My father was a well educated man, having been raised in the state of Virginia and had finished in some of the best schools in Virginia:
Therefore he taught me. I came to town, Fort Smith, to school when I was yet a young lad, about thirteen years old, and received about twelve
months schooling. The school I attended was the Belle Grove School. It is still used as a school building and is made of brick, and located
on the 600 block between North Sixth and North Seventh Streets here in Fort Smith. My teacher here was a Miss Wheatly. I had six miles
to go each morning and night while attending this Belle Grove School. In the years 1881 and 1882 I attended school at Salem, Arkansas, and
the name of the school was Buckner College built on what is now known as 71, a State Highway, and 24 miles south of Fort Smith; though the
little settlement is no longer called Salem but Wicherville (Witcherville).
32. Funds were provided partly by taxation, and sometimes it was run on a tuition plan. The tuition being one dollar per twenty days.
33. The school books used in the early days were Readers, McGuffey's Speller, Webster's (Blue-back); Arithmetic, Ray's. Writing was
also taught in the schools. Webster's dictionary was the general reference book.
34. The reading matter of my early days consisted of very few books, magazines, and newspapers. When I was a young fellow I read very
few books or papers of any kind, but I do remember the names, or titles of a few of the magazines i.e., Goddy's (Godey's) Magazine,
Youth's Companion, Ladies Book and Liltrall's (Littell's) Living Age. My father at one time had many of the early books,
but they some how got away from the family during the Civil War period. I have one book of my father's, the title of which is, Works
of Alexander Pope, written by Mr. Pope in 1766. Containing both prose and poetry. Authors and dates were always hard for me to remember.

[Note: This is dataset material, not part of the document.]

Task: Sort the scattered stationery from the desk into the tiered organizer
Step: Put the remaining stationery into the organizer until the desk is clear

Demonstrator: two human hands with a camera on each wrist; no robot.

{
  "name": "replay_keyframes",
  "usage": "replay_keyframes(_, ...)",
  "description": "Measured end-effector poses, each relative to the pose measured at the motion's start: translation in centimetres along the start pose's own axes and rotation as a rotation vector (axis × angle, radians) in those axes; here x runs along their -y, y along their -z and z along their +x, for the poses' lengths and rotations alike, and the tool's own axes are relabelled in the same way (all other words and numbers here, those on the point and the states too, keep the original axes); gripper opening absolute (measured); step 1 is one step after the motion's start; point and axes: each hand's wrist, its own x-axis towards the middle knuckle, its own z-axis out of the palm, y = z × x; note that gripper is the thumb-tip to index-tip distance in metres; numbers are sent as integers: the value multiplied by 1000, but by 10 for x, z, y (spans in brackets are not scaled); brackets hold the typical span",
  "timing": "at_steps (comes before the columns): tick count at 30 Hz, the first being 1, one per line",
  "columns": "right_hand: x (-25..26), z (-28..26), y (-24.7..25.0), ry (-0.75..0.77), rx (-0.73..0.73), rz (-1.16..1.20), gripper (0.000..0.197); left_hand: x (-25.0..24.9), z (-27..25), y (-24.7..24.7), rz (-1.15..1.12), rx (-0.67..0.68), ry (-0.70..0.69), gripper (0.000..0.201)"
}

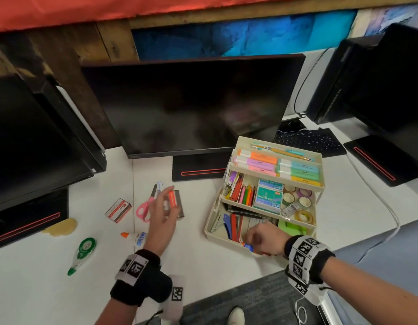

35. At the stagecoach station on what is now North Third and 'A' Street.
36. Early Horse Cars were first used in our town in 1888. Trolley cars were substituted ten years later in 1898. In the year of 1933 the
buses took the place of the trolley car.
38. I saw my first train at Altus, Arkansas, in 1877. The railroad had only been built as far up as Altus at that time. I went with some
people, who were going down to the end of the line to take the train, purposely to see a train.
41. The first public building for our theatrical performances was built of brick by subscriptions or donations from the public,
on the corner of North Eighth and 'A' Street in 1883. The building is occupied by the Fort Smith Gas Company and the Eagle Lodge
at the present time and is in fairly good repair.
42. Christmas, in memory of the birth of Christ on December the twenty fifth of December. It was a great day for every one young and old.
Many people went to church on that day as they do now; every family had their best dinner of the year on that day. It to was a day
when gifts were exchanged between friends and loved ones. The 4th of July was always celebrated each year in memory of our nation's birthday,
or our freedom from under English rule. This was celebrated with bands playing, flags flying, public speaking, dancing, eating and drinking,
and doing any and everything that every body might have a good nice time.
Questions 8,10 and 11 were passed up because Mr. Carnall is a native of this state and 25, 37, 39, 40, 43, 44, 45, 46, 47, 48, 49,
50, 51, 52, 53, 54, 55, 56, 57, 58, and 59 because he could not answer those questions.